I've driven a 2013 C-Max since it's introduction, and would have bought the last of the 2018's if I'd found the one I wanted. 18 months later, Ford's again making non-sedan hybrids, and this one's mine. I'm over 100 miles now, and I've done nothing to the car. Tire pressures (max 41 psi BTW) are at 33 psi. Fuel is whatever the dealer put in, 87E10 I suspect.
It's a very nice car. Ride is quiet and smoother than the C-Max at 50 psi on the tires. No idea if it's as nimble; too much snow. Ride height doesn't seem much higher until you realize you can see over the C-Max next to you. The car is 4.5" taller and you sit higher in it so it feels like twice that. The sloping hood gives the same kind of forward view, so it's really not noticeable at the wheel. I like the inside rearview mirror better (darker) and don't miss the wide-angle mirrors on the wings as much as expected. BLISS isn't intrusive, although I do get an odd steering feel sometimes, I really miss the road feedback of a direct steering linkage, but the computer can't save the unskilled driver without being in control. I'm waiting for Big Brother to take over, like the C-Max did when it had a faulty RSC module.
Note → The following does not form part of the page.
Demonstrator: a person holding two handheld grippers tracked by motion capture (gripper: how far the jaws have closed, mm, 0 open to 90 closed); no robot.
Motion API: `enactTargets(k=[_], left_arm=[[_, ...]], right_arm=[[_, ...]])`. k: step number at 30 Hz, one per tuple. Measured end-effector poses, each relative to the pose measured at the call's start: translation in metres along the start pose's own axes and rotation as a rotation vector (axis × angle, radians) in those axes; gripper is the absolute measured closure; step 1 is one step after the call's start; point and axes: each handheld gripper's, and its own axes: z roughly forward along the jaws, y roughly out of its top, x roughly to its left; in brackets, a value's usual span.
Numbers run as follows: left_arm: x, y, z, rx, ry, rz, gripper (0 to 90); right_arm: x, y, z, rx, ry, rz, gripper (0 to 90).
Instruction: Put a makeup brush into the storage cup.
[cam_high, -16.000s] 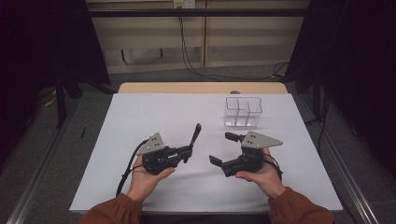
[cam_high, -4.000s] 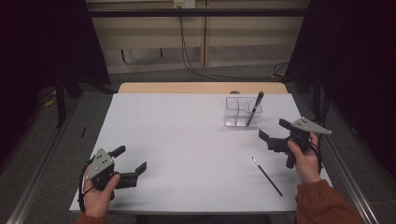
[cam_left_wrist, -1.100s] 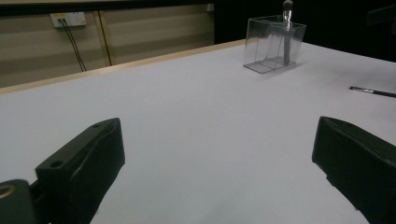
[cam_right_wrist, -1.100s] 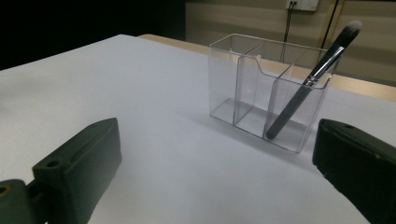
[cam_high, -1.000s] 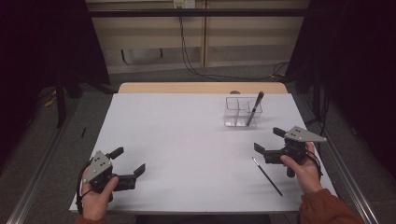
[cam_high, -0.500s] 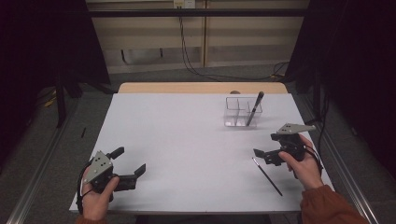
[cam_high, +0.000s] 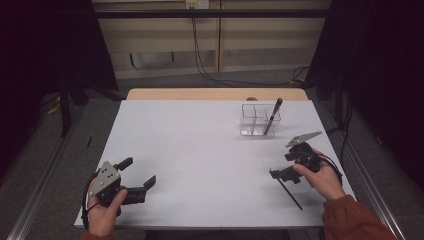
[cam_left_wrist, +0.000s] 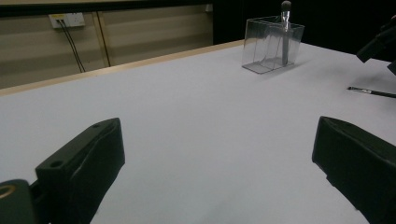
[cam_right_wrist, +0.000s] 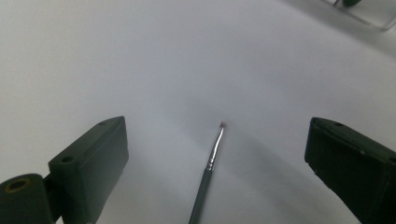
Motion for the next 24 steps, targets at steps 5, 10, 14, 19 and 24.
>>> enactTargets(k=[5, 10, 14, 19, 24], left_arm=[[0.000, 0.000, 0.000, -0.001, 0.001, -0.002, 2.5], [0.000, 0.000, 0.000, 0.001, 0.001, -0.001, 2.5], [0.000, 0.000, 0.000, 0.001, -0.004, -0.003, 2.5], [0.000, 0.000, 0.000, 0.001, -0.003, -0.005, 2.5], [0.000, 0.000, 0.001, 0.002, -0.003, -0.005, 2.5]], right_arm=[[0.000, 0.004, 0.000, 0.051, 0.000, -0.005, 6.3], [0.001, 0.008, 0.000, 0.124, -0.001, -0.008, 5.5], [0.003, 0.011, 0.002, 0.194, -0.010, -0.027, 4.7], [0.003, 0.013, 0.008, 0.251, -0.020, -0.026, 5.5], [0.006, 0.016, 0.012, 0.297, -0.016, -0.059, 7.8]])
I believe all hybrids get the fancy display, speed to the left, power to the right with a user-selectable screen in between. The power screen shows ICE and EV kW being provided, based on throttle position, switching to a single regen power display on braking. There's also a perimeter display around the numbers, 0-180 kW of power, with regen displayed as negative values. There is no "My View" option.
The center screen shows the kind of data C-Max shows in the left display, like trip odos, along with an EV Coach that's similar to the C-Max Empower screen power display. A single horizontal bar shows Regen power to the left and ICE power, EV power, and EV Available to the right. Yes, the blue outline showing EV Available in the Empower screen has been retained, and it behaves similarly. I can EV up to a maximum of 19 kW at speed before the ICE kicks in. The only sign of HVB charge status is a shrinking blue outline in EV. When the ICE runs, EV Available shrinks to sort of say "I'm here" without saying how much is there. I'm learning to use the throttle to switch to EV, but it's not as easy as the C-Max. At the same time, "chasing blue" from a stop works much better; I'm routinely getting to 20 MPH before ICE kicks in.
That said, the first time I went out to see what I had, I hit 50.4 MPG in 32F weather over snow-covered roads. Auspicious, but I drove slow and had a tail wind. This was my old work commute, albeit at 3:00 AM Sunday morning, so I also took a return trip that was faster, and into the wind. I had no traffic and a very well known route where ICE burn points and durations were well defined over many years. Average trip time was 35 minutes for 15.3 miles, same as C-Max, at 48.4 MPG for the round trip. Average in the C-Max at 32F was 45.4 MPG, but those were 100% cold starts, which this was not. Still, auspicious at least.
The one big dissatisfier is the block heater... Ford didn't route the cable, just left it behind the engine. Dealer set it up under the hood and using about half the clamps, clips and tie-downs placed along the harness, and a ton of slack. I doubt Ford issued a generic power cord. If anyone has access to the Ford routing documentation, I'd be very grateful. It's length easily reaches the lowest grill opening where there's lots of space and easy access. Under the hood is a non-starter.
PS This was originally posted on the C-Max forum, where the questions so far all revolve around the size of the spare tire well. The C-Max had no spare.